Top drone manufacturers, meanwhile, called on the president to clear the skies for their unmanned aerial craft. PrecisionHawk’s Chasen, for example, asked Trump to address restrictions that are “limiting what drone technology can do.” With more federal permissions, he said, “we can stay competitive with other countries.”
Joining Chasen were drone leaders like Ben Marcus, the CEO of AirMap; Jaz Banga, the chief executive of Airspace Inc; and George Matthew, the leader of Kespry, which demonstrated one of its drones to Trump.
Before sitting down with the president, though, they also spoke with their regulators at the FAA and the Department of Transportation. And they asked their federal overseers for greater freedom in where they can operate their drones, continuing their push for the government to relax rules that require unmanned craft only to be operated in certain areas, during daylight and within a pilot’s line of site.
“The one thing I’m really fixated on is a company like Tesla, which can deploy autonomous cars on roadways, next to bicycles and pedestrians ... but you can’t put a few-pound drone above someone’s head,” said Gregory McNeal, the co-founder of Airmap, in an interview. He said he felt it’s “low-hanging fruit” in this administration to make drones “more like the [Department of Transportation] and autonomous vehicles.”
For his part, AT&T’s Stephenson joined a group of top executives from companies like Sprint, Verizon and T-Mobile. At a time when the FCC is looking to deregulate the telecom sector — including by scrapping the Obama administration’s net neutrality rules — Stephenson took special care to note his industry’s investment in the United States.
That’s one of the major issues in the debate over the effects of the Obama-era open internet rules, which subject internet providers to utility-like regulation. But Stephenson never publicly mentioned the open internet order. Claure, exiting the meeting, confirmed that so-called Title II rules did not come up in private meetings.
Seated next to Trump, Stephenson still stressed his industry is “leading the world” in deploying the next generation of wireless tools, called 5G. In a later demo, the AT&T chief responded to a question from Trump by acknowledging the difficulties that his industry faces in obtaining permits from local governments to deploy their technologies. Trump responded with a pledge to send a “strong letter” to those state and federal regulators.
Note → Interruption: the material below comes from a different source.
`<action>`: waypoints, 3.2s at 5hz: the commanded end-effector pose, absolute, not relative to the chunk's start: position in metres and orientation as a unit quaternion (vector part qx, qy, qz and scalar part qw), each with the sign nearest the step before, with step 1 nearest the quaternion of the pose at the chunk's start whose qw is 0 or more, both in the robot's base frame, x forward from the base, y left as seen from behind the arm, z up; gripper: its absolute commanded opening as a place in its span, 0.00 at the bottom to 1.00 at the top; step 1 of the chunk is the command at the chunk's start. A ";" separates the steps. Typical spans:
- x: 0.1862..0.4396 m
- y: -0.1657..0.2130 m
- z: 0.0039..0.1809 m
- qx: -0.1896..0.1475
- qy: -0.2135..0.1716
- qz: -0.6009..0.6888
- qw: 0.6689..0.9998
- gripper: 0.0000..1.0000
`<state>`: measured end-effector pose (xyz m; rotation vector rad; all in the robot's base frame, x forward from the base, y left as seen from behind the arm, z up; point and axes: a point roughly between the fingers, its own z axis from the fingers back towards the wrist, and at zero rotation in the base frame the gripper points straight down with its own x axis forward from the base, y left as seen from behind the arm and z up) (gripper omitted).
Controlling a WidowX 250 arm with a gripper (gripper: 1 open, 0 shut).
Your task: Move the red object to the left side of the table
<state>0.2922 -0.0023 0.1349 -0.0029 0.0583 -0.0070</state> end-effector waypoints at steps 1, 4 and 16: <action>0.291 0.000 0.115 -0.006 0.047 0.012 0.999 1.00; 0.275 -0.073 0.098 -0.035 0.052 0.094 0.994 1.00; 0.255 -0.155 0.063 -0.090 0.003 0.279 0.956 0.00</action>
Mike Sievert, the chief operating officer of T-Mobile, told Trump that the country is on the “precipice” with that technology — and whether it can be used in a way that powers self-driving cars or drones, or other devices in the so-called Internet of Things would depend on “the position that the government takes.” And Verizon’s president, John Stratton, similarly praised the president for his “focus on U.S. job creation and U.S. leadership in these industries.”